- Exercise details: With the images removed, repeat the data below exactly.
BEGIN Recorded data
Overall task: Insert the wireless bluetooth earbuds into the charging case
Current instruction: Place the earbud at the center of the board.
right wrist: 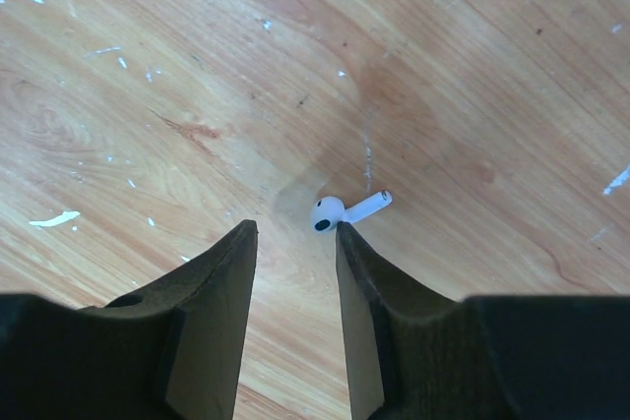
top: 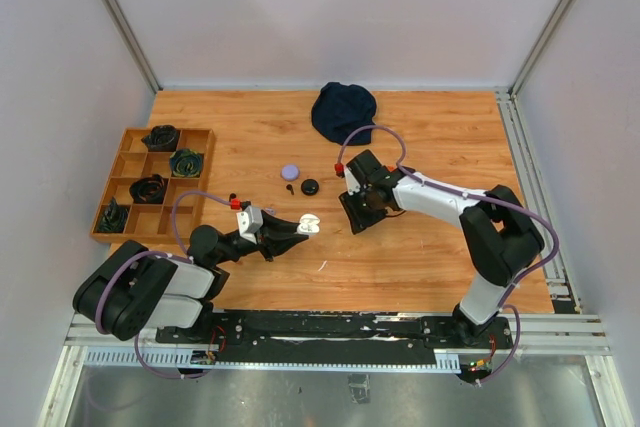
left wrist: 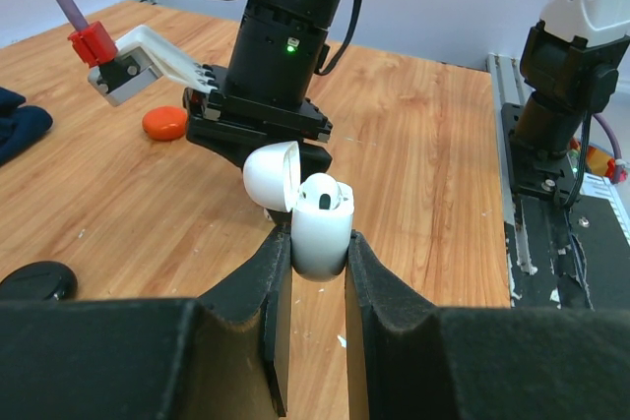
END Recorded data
- Answer to the exercise:
Overall task: Insert the wireless bluetooth earbuds into the charging case
Current instruction: Place the earbud at the center of the board.
right wrist: 
top: 
left wrist: 

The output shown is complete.